Bjartur of Summerhouses of Halldór Laxness’ Independent People (1946)
Bjartur’s Metamorphosis
Some place far away from the night crawlers and bohemia of Reykjavík ’s infamous nightlife scene in a rural Icelandic fishing community , situated in the remote rural Westfjords . After a restless winter’s night just below the Arctic Circle our main character—we shall call him Bjartur (‘the bright’) after the tragic hero of Summerhouses from Halldór Laxness’ epic novel1—decides to get up around 3:30 a.m. and evaluate whether or not the weather conditions will finally allow him to follow his occupation as an independent fisher.2 For the past fourteen days, strong westerly winds up to 30 metres per second have produced giant swells rolling into the fjord, making it virtually impossible to put out the hand-baited longlines on his small ten metre-long coastal fishing vessel. The struggle with the weather is nothing new for Bjartur who grew up in the harsh Arctic environment . The villagers are continuously confronted with the omnipotence of nature and the constant potential for disaster louring from the ocean and the mountains that embrace the fjord. Especially during wintertime when the sun disappears behind the mountains from November until February, and blizzards can cut off the village from the rest of civilisation for days. Bjartur knows that one can never influence the forces of nature, and although most city dwellers visiting the Westfjords in the summer cannot imagine living in a remote place like this, for Bjartur it is just his way of life, being his own master on his small boat,3 a childhood dream that eventually came true. The web of relations and practices through which Bjartur sails today, however, has changed dramatically in the past 30 years, and with it also the discourses and practices that constitute Bjartur as independent coastal fisher.

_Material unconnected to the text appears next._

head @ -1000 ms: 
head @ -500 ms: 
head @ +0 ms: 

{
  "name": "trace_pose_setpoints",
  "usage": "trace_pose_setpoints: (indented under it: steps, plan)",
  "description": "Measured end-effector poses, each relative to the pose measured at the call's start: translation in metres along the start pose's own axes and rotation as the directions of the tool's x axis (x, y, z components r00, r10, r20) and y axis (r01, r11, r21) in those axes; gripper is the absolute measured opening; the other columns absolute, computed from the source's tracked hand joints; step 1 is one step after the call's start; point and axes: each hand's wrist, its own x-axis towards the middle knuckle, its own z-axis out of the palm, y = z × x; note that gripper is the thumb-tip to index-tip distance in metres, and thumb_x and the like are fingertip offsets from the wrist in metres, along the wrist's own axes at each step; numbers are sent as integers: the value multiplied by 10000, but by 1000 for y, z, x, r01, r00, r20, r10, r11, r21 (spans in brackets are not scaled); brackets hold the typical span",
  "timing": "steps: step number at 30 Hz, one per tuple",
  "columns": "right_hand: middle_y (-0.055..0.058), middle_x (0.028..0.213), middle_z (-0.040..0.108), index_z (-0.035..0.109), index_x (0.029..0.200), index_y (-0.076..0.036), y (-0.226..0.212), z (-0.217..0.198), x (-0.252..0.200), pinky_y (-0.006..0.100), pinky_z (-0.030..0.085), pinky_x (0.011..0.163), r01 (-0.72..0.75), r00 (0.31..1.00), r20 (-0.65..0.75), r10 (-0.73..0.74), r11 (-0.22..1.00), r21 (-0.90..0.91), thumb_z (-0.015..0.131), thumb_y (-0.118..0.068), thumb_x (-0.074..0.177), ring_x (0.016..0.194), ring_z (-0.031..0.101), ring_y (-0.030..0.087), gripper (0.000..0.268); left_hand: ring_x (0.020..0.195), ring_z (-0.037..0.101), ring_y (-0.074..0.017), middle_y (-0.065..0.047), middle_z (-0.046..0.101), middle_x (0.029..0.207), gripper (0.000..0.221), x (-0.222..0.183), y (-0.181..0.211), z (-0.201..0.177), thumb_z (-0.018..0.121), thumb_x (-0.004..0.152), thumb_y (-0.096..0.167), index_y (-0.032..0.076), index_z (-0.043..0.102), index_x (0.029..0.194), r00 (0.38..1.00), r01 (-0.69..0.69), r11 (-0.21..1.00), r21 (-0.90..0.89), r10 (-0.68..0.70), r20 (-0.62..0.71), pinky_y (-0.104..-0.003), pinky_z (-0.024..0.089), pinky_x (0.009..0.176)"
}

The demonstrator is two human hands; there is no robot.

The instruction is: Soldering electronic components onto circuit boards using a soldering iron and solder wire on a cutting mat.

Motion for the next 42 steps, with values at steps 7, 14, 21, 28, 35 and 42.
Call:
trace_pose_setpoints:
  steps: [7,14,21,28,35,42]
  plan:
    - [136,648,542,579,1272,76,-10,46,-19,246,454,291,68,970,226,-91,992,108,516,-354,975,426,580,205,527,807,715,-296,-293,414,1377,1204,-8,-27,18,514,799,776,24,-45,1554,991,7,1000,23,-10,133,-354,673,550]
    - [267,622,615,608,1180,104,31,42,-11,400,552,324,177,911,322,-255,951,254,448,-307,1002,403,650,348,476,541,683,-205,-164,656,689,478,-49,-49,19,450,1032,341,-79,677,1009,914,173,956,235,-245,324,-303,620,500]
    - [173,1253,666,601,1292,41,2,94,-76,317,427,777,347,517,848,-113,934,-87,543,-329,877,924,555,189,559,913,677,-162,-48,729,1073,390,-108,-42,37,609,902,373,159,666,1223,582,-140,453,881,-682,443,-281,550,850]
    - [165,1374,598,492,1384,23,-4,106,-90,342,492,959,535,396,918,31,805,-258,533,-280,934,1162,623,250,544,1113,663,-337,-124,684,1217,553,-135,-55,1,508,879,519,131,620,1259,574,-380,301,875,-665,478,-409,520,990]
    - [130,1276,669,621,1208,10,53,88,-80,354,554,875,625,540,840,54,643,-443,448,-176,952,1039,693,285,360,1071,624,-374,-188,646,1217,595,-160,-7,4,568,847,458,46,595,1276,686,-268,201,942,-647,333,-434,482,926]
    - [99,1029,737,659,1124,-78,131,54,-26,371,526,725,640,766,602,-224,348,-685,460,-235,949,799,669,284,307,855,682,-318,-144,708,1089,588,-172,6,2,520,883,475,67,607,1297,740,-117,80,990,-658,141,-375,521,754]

Not only Laxness’s stubborn small-scale farmer, but also our independent small boat fisher reminds us of the struggle for independence that is deeply inscribed in the cultural semantics of the small island state that was settled by Norwegian tax refugees around 850 AD. As far back as Bjartur can remember it has been his childhood dream to make a living on his own boat based on hard but honest work at sea, just as his family and ancestors have done over the generations. Being born just a few years after the first major crisis of the Icelandic fishing industry in the 1960s when the herring fisheries collapsed, Bjartur grew up in a time when small boat fisheries were being rebuilt on the cod - and lumpfish fisheries that were mainly a seasonal, though widespread business in local communities. In those days, however, large stern trawlers brought prosperity and wealth to rural coastal areas all around the country. As a consequence of unregulated fisheries and increasing capture capacity, however, fishing pressure grew too high and fish stocks started dwindling by the beginning of the 1980s. As an emergency measure, access to the fishing grounds that used to be a commons of the Icelandic people was closed. Consequently, a quota system, which allotted relative amounts of the Total Allowable Catch (TAC) based on historical catch records was implemented on a trial basis in 1984. As a result, the fish stocks literally became privatised overnight, and it did not take long for vested interests to secure the emergence of a market on which rights to future catches, called Individual Transferable Quotas (ITQs ), could be traded just like any other asset from the early 1990s.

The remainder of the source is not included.